According to the note, Gristina was "distraught and despondent over her inability to provide care and comfort to her son in this stressful period."
While the note said that "the overwhelming majority of children who so suffer recover without permanent injury," the boy was set undergo further testing.
Gristina, who faces a single charge of promoting prostitution, has had nine separate defense attorneys represent her since her case began.
Pattis, a high-profile defense attorney, replaced Gary Greenwald, who Gristina dumped because he tried to negotiate a plea, sources said.
Lawyer Peter Gleason was also temporarily on Gristina's legal team, and offered to represent her pro bono and to put up his $2.5 million Tribeca condo as collateral.
The accused madam's family set up a website in April to raise funds for Gristina's bail.
The site, which features Gristina posing in pictures with two of her children, as well as a photo of her pet pigs, says she was being held in solitary confinement under difficult conditions.
"Please help us fight this injustice," the site said. "This insult to the American way of life."
Her alleged accomplice, Jaynie Mae Baker, meanwhile, is free on $100,000 bail.
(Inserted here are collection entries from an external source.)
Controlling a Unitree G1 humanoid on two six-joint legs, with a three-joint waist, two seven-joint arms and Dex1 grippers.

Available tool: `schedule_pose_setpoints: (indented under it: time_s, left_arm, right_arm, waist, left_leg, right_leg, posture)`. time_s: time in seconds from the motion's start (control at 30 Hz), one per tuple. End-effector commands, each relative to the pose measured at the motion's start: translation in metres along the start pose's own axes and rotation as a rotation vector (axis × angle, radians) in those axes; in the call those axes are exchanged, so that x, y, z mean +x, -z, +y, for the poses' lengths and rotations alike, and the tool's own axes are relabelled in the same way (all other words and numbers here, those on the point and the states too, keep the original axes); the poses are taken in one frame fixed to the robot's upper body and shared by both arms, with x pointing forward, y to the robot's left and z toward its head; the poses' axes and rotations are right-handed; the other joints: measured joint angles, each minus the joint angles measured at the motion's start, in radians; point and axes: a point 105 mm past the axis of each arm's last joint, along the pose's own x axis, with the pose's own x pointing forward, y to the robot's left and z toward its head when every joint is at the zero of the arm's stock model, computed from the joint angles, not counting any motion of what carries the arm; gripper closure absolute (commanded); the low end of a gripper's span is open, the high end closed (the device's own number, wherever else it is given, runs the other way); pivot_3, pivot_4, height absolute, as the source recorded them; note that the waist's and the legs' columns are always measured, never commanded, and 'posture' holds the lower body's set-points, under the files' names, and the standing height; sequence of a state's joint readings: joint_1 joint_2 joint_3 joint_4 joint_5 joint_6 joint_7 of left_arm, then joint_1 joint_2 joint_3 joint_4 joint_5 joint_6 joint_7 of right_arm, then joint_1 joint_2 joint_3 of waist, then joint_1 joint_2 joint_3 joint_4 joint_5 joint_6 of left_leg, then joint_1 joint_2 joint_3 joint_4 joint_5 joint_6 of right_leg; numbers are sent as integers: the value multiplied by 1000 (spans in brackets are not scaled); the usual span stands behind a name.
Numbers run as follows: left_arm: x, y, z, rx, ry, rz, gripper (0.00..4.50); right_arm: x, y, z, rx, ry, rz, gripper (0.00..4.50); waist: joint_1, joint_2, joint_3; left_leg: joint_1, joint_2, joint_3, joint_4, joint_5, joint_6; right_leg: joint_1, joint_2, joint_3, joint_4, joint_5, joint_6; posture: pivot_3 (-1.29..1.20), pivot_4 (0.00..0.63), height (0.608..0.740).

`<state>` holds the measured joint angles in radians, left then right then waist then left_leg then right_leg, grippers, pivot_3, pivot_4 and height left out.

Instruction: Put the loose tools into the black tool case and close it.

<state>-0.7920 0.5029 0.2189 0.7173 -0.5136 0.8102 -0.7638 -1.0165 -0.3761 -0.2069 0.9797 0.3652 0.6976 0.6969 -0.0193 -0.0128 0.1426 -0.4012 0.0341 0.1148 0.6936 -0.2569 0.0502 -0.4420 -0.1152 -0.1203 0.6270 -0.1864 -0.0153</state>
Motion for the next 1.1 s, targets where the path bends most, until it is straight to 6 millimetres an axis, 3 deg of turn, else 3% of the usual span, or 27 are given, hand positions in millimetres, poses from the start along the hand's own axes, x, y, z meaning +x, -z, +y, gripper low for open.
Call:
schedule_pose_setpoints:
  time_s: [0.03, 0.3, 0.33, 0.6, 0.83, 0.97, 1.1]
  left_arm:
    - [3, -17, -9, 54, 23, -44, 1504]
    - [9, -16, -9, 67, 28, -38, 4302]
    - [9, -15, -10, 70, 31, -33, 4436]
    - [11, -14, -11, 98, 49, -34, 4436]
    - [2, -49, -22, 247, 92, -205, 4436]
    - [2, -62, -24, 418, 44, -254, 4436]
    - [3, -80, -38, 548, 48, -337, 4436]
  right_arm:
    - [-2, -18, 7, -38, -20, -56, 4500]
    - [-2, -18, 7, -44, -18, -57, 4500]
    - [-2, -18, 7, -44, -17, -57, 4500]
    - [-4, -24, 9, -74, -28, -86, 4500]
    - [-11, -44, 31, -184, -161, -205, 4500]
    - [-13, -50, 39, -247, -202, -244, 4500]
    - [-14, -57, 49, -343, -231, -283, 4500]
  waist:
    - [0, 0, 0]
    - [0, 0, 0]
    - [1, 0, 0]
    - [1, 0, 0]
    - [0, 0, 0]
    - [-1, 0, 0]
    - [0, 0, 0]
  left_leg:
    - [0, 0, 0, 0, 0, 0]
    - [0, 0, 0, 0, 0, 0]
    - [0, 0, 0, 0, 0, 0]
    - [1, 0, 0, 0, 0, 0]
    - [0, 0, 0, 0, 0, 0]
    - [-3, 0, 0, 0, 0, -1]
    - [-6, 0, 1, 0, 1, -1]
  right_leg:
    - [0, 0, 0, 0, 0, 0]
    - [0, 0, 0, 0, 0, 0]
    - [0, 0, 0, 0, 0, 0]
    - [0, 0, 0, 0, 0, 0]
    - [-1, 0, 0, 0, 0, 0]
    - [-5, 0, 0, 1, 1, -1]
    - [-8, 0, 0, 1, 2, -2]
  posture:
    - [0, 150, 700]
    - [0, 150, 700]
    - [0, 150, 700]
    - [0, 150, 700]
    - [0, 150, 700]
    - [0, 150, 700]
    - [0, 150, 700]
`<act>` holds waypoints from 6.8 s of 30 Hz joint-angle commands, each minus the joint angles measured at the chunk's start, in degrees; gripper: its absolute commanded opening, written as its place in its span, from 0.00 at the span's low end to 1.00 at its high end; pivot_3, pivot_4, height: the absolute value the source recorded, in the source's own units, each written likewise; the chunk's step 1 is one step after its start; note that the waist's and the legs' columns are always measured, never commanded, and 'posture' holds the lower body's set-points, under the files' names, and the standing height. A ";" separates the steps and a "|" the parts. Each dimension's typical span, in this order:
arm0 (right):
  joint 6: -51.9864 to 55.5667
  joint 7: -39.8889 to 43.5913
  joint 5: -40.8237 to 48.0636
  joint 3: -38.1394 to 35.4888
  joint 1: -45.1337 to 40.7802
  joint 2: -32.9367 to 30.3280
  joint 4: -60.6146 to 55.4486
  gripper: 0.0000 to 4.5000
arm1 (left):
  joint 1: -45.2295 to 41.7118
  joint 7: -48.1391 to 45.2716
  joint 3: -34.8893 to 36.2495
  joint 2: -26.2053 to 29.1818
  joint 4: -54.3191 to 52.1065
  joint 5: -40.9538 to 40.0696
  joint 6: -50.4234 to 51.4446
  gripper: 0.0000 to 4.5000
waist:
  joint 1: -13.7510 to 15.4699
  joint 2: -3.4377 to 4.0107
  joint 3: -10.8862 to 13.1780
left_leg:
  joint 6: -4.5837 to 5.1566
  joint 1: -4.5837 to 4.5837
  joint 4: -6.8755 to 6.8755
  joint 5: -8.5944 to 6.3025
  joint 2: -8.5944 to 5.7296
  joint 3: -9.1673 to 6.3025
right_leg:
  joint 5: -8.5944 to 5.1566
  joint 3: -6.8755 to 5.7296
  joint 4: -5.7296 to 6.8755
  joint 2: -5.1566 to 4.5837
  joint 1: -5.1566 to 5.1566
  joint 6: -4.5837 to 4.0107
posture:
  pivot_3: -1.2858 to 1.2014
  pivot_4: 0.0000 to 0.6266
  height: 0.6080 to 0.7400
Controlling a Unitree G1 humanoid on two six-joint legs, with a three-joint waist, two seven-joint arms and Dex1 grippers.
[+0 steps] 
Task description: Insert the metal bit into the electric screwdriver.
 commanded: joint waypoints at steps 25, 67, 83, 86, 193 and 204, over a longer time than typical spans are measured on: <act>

Baker, who is also facing a single charge of promoting prostitution, allegedly worked as a recruiter for the Manhattan matchmaking service.
According to officials, Gristina ran a multi-million dollar prostitution ring out of an apartment on East 78th Street for 15 years, supplying prostitutes, including some who were allegedly underage, for a bevy of powerful men.
She allegedly bragged that she was connected to law enforcement officials who would tip her off if she came under investigation or if her business interests were being watched.
Gristina shares a farm in upstate Monroe, N.Y., with her husband, Kelvin Gorr, and her children.